■ What to produce
Each line below should be reproduced without any alteration.

■ Data provided
================================

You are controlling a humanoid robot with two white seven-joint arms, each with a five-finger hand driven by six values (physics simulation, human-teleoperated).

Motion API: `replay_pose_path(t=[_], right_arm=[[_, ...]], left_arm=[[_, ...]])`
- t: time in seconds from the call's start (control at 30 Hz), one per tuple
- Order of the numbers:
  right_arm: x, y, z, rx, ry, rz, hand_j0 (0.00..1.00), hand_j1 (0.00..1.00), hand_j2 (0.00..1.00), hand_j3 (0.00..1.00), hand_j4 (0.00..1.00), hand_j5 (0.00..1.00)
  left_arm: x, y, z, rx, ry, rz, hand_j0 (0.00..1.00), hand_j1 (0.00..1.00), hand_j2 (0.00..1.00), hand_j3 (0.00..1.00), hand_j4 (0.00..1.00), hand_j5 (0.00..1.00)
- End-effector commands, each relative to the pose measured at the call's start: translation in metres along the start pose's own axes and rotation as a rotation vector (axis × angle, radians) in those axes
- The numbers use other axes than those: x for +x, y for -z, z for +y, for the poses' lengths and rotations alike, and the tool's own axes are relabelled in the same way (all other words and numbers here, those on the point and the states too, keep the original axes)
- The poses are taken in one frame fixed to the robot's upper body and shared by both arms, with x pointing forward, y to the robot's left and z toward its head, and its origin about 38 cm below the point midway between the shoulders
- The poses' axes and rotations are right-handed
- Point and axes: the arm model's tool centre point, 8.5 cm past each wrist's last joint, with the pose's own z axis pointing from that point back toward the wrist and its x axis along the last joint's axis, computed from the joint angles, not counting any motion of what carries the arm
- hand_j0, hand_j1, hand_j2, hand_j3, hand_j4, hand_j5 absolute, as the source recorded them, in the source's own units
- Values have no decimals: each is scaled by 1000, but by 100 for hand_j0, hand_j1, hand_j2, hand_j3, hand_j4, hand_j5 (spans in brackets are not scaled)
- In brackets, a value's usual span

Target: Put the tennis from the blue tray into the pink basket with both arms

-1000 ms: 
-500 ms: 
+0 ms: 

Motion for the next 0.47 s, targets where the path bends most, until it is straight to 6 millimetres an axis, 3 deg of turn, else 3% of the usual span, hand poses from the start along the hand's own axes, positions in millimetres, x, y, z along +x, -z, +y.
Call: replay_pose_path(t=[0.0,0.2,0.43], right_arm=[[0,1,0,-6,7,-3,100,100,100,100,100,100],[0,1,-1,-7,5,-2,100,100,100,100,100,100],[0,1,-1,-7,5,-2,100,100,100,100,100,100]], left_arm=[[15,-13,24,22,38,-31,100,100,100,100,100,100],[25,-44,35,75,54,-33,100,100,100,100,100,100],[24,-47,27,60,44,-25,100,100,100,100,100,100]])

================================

■ Task answer
You are controlling a humanoid robot with two white seven-joint arms, each with a five-finger hand driven by six values (physics simulation, human-teleoperated).

Motion API: `replay_pose_path(t=[_], right_arm=[[_, ...]], left_arm=[[_, ...]])`
- t: time in seconds from the call's start (control at 30 Hz), one per tuple
- Order of the numbers:
  right_arm: x, y, z, rx, ry, rz, hand_j0 (0.00..1.00), hand_j1 (0.00..1.00), hand_j2 (0.00..1.00), hand_j3 (0.00..1.00), hand_j4 (0.00..1.00), hand_j5 (0.00..1.00)
  left_arm: x, y, z, rx, ry, rz, hand_j0 (0.00..1.00), hand_j1 (0.00..1.00), hand_j2 (0.00..1.00), hand_j3 (0.00..1.00), hand_j4 (0.00..1.00), hand_j5 (0.00..1.00)
- End-effector commands, each relative to the pose measured at the call's start: translation in metres along the start pose's own axes and rotation as a rotation vector (axis × angle, radians) in those axes
- The numbers use other axes than those: x for +x, y for -z, z for +y, for the poses' lengths and rotations alike, and the tool's own axes are relabelled in the same way (all other words and numbers here, those on the point and the states too, keep the original axes)
- The poses are taken in one frame fixed to the robot's upper body and shared by both arms, with x pointing forward, y to the robot's left and z toward its head, and its origin about 38 cm below the point midway between the shoulders
- The poses' axes and rotations are right-handed
- Point and axes: the arm model's tool centre point, 8.5 cm past each wrist's last joint, with the pose's own z axis pointing from that point back toward the wrist and its x axis along the last joint's axis, computed from the joint angles, not counting any motion of what carries the arm
- hand_j0, hand_j1, hand_j2, hand_j3, hand_j4, hand_j5 absolute, as the source recorded them, in the source's own units
- Values have no decimals: each is scaled by 1000, but by 100 for hand_j0, hand_j1, hand_j2, hand_j3, hand_j4, hand_j5 (spans in brackets are not scaled)
- In brackets, a value's usual span

Target: Put the tennis from the blue tray into the pink basket with both arms

-1000 ms: 
-500 ms: 
+0 ms: 

Motion for the next 0.47 s, targets where the path bends most, until it is straight to 6 millimetres an axis, 3 deg of turn, else 3% of the usual span, hand poses from the start along the hand's own axes, positions in millimetres, x, y, z along +x, -z, +y.
Call: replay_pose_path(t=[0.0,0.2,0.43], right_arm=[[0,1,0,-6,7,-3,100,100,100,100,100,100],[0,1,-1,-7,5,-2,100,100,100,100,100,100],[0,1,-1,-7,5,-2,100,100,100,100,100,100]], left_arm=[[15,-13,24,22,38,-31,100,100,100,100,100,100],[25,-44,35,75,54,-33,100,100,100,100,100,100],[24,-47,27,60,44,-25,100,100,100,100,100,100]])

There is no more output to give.